0

I am cleaning data from a .txt source. The file is including WhatsApp messages in every line, including date and time stamp. I already split all of that into one column holding data and time information df['text] and one column holding all the text data df['text_new']. Based on this I want to create a word cloud. This is why I need every word from the several conversations as single entries in seperate pandas data frame entries.

I need your help for further cleaning and transformtation of this data.

Let's suppose the data frame column df['text_new'] is this:

0    How are you? 
1    I am fine, we should meet this afternoon!
2    Okay let us do that. 

What do I want to do?

  1. Clean every punctuations out of the text.
  2. Split the messages in seperate words, so that only one word is in one dataframe entry.
  3. If it is possible, one smiley should be considered as a single word. If this it not possible, how to clean them out?
  4. Make every text lower case. There is already a solution for that, but it would be really nice to include it into the "cleaning code".

Now that you know the three steps I want to run, maybe someone has a clean and neat way to do that.

Thank you all in advance!

Mike_H
  • 1,343
  • 1
  • 14
  • 31
  • 2
    You want `df.text_new.str.lower()`. – Jacob Tomlinson Dec 13 '18 at 13:25
  • Thank you on this problem. I get the error "Wrong number of items passed 2, placement implies 8362". That might be because of the smileys and why i want to split the text before I get all text to lower case.
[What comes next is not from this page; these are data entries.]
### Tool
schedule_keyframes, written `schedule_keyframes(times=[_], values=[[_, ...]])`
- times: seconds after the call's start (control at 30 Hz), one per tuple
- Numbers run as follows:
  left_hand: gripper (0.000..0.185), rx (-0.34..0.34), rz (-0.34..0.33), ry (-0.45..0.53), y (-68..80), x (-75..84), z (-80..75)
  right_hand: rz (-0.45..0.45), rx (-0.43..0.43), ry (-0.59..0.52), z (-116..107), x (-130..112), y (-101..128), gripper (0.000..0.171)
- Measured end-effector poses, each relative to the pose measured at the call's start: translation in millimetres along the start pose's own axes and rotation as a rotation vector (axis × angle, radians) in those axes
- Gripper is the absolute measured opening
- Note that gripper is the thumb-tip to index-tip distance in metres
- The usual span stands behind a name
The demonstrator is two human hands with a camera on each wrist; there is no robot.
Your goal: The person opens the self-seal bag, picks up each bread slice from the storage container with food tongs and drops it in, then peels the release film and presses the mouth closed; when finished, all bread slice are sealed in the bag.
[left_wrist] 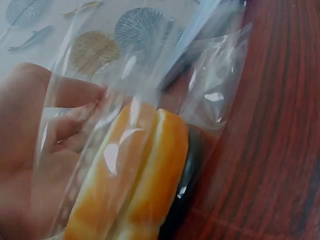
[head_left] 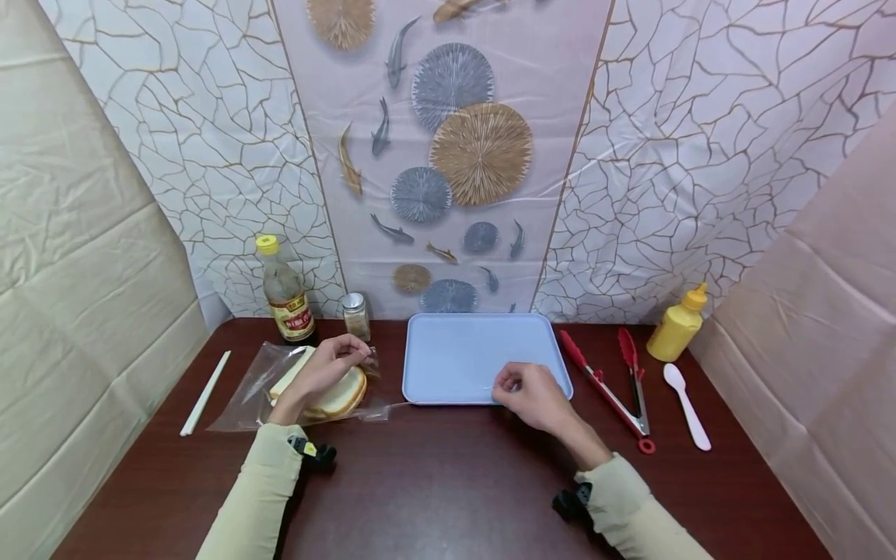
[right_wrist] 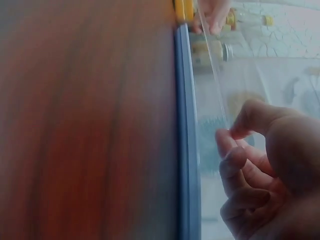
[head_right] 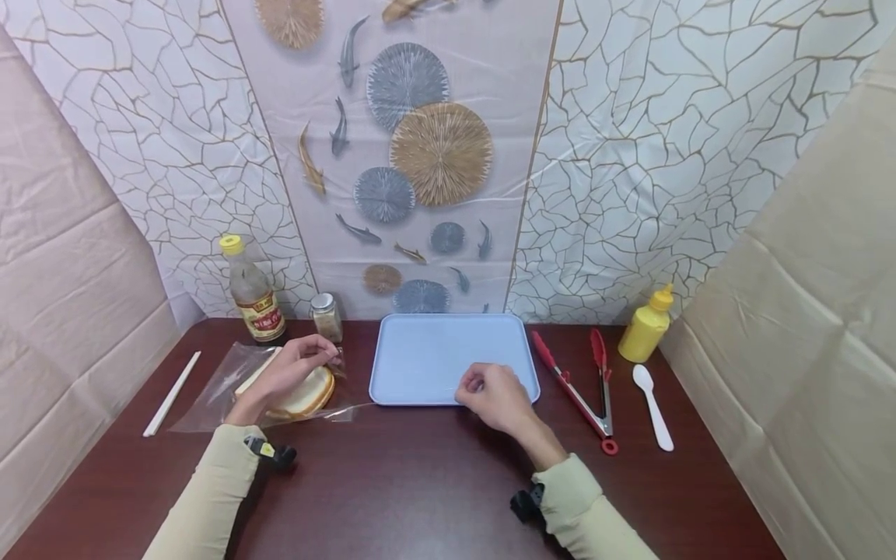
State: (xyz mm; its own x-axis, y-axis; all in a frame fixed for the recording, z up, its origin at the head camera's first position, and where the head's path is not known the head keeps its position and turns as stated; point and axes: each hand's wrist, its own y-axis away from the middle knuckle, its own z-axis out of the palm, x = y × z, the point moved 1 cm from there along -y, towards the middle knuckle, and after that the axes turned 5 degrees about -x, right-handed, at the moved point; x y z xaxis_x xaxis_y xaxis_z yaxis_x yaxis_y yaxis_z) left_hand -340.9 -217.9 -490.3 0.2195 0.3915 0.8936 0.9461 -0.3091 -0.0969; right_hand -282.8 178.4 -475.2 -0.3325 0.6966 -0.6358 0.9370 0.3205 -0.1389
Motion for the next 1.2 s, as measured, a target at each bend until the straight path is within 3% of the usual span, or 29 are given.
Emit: schedule_keyframes(times=[0.17,0.33,0.43,0.57,0.77,0.87,0.97,1.1,1.2], values=[[0.016,0.002,0.005,0.009,0.2,0.9,0.0,0.022,-0.03,0.094,-21,17,26,0.012],[0.017,0.029,0.011,0.029,-0.7,1.8,-1.2,0.011,-0.134,0.088,-36,30,45,0.007],[0.018,0.058,0.007,0.041,-1.0,2.7,-1.0,-0.003,-0.175,0.083,-41,35,49,0.015],[0.018,0.11,-0.009,0.033,-0.6,5.8,1.2,-0.018,-0.137,0.108,-44,38,49,0.027],[0.021,0.196,-0.004,0.025,-0.9,17.2,1.4,0.025,-0.009,0.109,-44,38,42,0.015],[0.022,0.269,0.008,0.046,-0.5,25.5,-1.3,0.013,0.008,0.066,-36,28,36,0.011],[0.024,0.372,0.035,0.102,0.3,35.2,-2.8,-0.059,-0.027,-0.001,-19,9,28,0.006],[0.025,0.515,0.082,0.23,2.1,49.3,-3.7,-0.177,-0.112,-0.093,14,-29,15,0.005],[0.026,0.574,0.105,0.318,3.1,57.3,-3.9,-0.236,-0.165,-0.108,41,-62,4,0.006]])
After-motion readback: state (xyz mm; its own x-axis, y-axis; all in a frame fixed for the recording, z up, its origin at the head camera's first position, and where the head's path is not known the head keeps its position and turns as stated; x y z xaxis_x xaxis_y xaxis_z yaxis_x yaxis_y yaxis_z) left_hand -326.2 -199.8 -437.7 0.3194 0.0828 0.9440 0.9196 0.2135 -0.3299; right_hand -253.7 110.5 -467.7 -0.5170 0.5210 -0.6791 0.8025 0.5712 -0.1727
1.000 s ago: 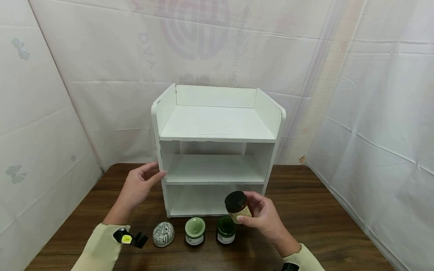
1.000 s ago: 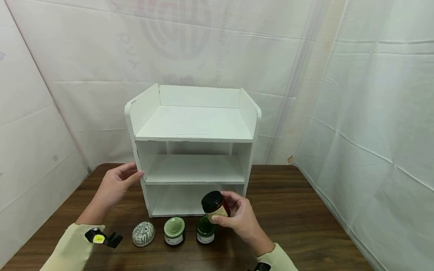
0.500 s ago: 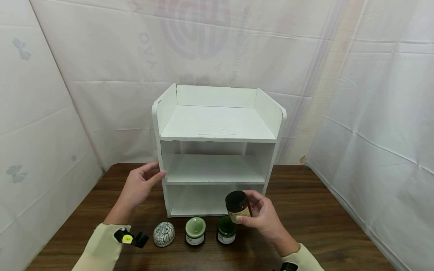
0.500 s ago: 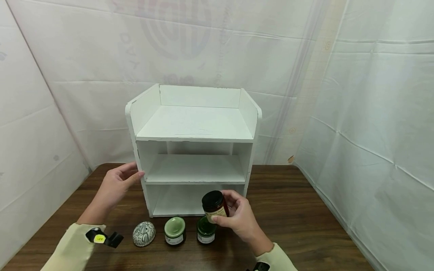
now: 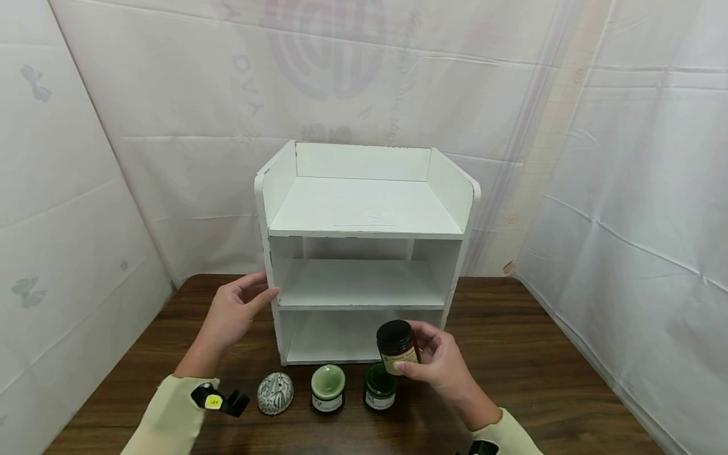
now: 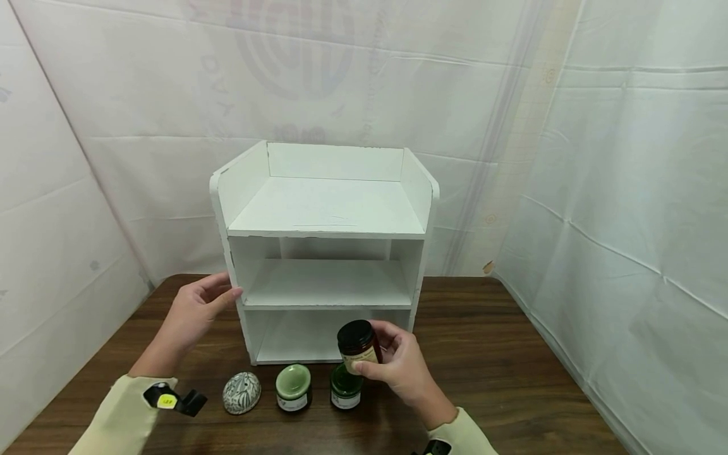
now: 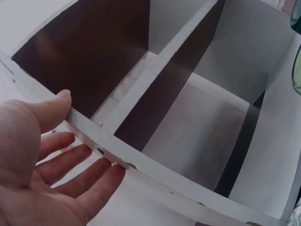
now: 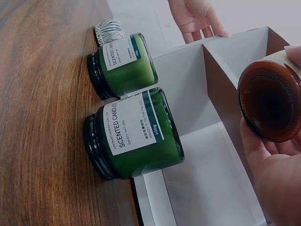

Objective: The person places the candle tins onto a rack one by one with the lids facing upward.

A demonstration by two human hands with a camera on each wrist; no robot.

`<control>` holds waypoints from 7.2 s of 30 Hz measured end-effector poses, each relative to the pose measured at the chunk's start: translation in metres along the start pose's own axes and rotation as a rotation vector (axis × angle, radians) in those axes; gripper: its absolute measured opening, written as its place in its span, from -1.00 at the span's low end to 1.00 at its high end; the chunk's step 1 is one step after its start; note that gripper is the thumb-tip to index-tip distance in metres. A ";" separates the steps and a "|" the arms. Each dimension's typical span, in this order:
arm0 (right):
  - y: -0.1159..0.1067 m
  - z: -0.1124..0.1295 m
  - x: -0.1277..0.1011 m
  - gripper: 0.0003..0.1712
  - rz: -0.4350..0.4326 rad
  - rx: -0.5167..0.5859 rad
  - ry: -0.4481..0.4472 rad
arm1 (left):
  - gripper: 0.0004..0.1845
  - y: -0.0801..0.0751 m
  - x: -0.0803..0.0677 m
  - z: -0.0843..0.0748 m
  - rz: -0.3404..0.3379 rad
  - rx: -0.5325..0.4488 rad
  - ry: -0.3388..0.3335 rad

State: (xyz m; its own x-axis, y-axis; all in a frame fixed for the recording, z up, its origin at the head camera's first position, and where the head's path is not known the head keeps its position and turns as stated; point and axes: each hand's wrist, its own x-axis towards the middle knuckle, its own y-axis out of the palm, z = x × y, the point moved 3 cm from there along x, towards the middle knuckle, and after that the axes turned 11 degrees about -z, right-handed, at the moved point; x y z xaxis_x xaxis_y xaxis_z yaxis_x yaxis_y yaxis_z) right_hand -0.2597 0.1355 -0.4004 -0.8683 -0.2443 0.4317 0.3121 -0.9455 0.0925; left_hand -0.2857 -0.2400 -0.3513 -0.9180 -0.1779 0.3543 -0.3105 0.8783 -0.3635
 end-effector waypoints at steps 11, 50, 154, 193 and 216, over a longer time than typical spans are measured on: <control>0.000 0.001 0.001 -0.33 0.029 -0.031 -0.010 | -0.31 0.001 0.000 0.000 0.005 0.003 -0.008; 0.013 0.000 0.006 -0.26 -0.001 0.044 0.045 | -0.31 -0.001 -0.002 -0.003 0.006 0.014 -0.011; 0.040 0.068 0.043 -0.24 0.153 -0.092 0.102 | -0.35 -0.001 -0.002 -0.003 0.006 -0.011 0.013; 0.062 0.095 0.058 -0.26 0.190 -0.117 0.086 | -0.36 0.000 -0.001 -0.003 -0.006 0.016 0.017; 0.071 0.106 0.070 -0.31 0.190 -0.141 0.055 | -0.36 -0.001 -0.001 -0.001 -0.009 0.014 0.024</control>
State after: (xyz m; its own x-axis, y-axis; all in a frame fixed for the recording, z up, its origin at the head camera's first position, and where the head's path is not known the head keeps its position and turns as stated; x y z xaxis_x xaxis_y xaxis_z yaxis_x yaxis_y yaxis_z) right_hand -0.2569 0.0739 -0.2683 -0.8200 -0.4287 0.3791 0.4187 -0.9010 -0.1132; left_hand -0.2842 -0.2402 -0.3501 -0.9092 -0.1749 0.3779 -0.3223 0.8703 -0.3724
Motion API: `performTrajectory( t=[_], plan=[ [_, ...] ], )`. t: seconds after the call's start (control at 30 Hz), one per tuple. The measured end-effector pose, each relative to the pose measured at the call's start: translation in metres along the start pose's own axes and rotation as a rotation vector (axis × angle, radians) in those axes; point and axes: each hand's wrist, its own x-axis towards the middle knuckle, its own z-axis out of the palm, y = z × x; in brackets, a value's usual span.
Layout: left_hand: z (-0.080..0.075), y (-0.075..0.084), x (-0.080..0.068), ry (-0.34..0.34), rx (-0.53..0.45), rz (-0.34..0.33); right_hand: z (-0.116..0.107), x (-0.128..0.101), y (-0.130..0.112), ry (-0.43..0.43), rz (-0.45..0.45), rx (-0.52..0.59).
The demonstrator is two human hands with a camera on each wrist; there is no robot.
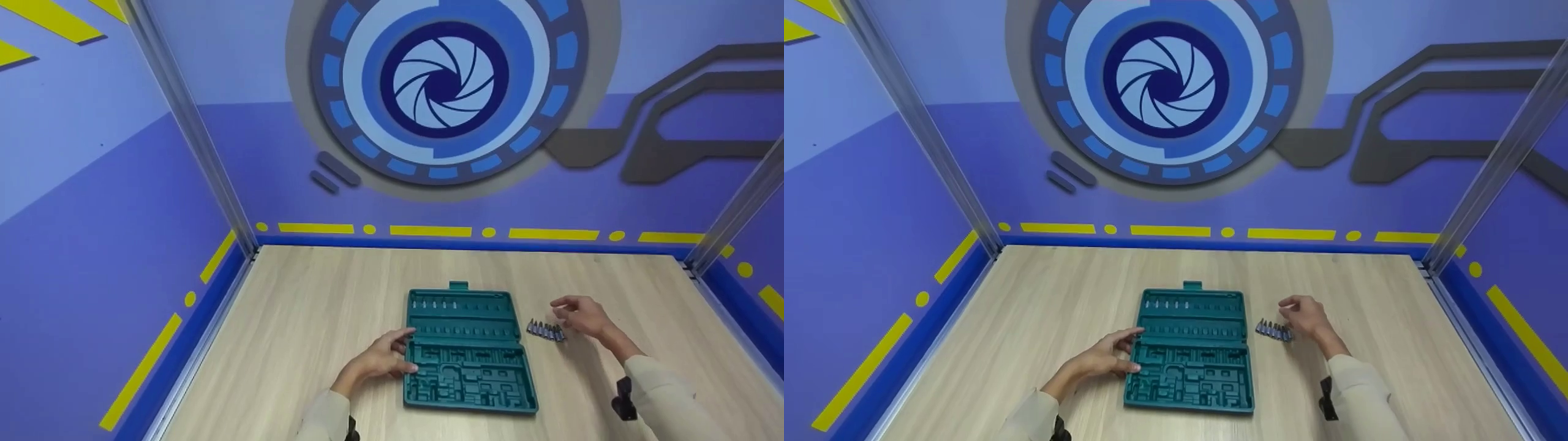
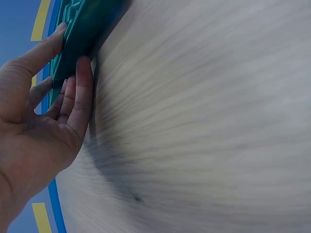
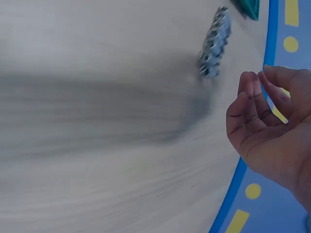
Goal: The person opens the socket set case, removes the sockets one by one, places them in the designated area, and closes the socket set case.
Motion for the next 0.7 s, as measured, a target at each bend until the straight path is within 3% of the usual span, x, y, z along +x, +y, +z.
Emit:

If the smileys are the roor cause for this error. I would need a hint to clean them out as well. – Mike_H Dec 13 '18 at 13:29
  • 1
    @jpp Thank you, I edited my question. However my primary concern is on everything else than getting the text lower case. So it is an answer to one of my four questions regarding the cleaning. Can you please reopen my question? – Mike_H Dec 13 '18 at 13:34
  • @jezrael Thank you for assistance. My biggest problem is with the other 3 steps before getting all text lower case. – Mike_H Dec 13 '18 at 13:36

1 Answers1

2

Use:

import re

#https://stackoverflow.com/a/49146722
emoji_pattern = re.compile("["
                       u"\U0001F600-\U0001F64F"  # emoticons
                       u"\U0001F300-\U0001F5FF"  # symbols & pictographs
                       u"\U0001F680-\U0001F6FF"  # transport & map symbols
                       u"\U0001F1E0-\U0001F1FF"  # flags (iOS)
                       u"\U00002702-\U000027B0"
                       u"\U000024C2-\U0001F251"
                       "]+", flags=re.UNICODE)

df['new'] = (df['text_new'].str.lower() #lowercase
                           .str.replace(r'[^\w\s]+', '') #rem punctuation 
                           .str.replace(emoji_pattern, '') #rem emoji
                           .str.strip() #rem trailing whitespaces
                           .str.split()) #split by whitespaces

Sample:

df = pd.DataFrame({'text_new':['How are you?',
                               'I am fine, we should meet this afternoon!',
                               'Okay let us do that. \U0001f602']})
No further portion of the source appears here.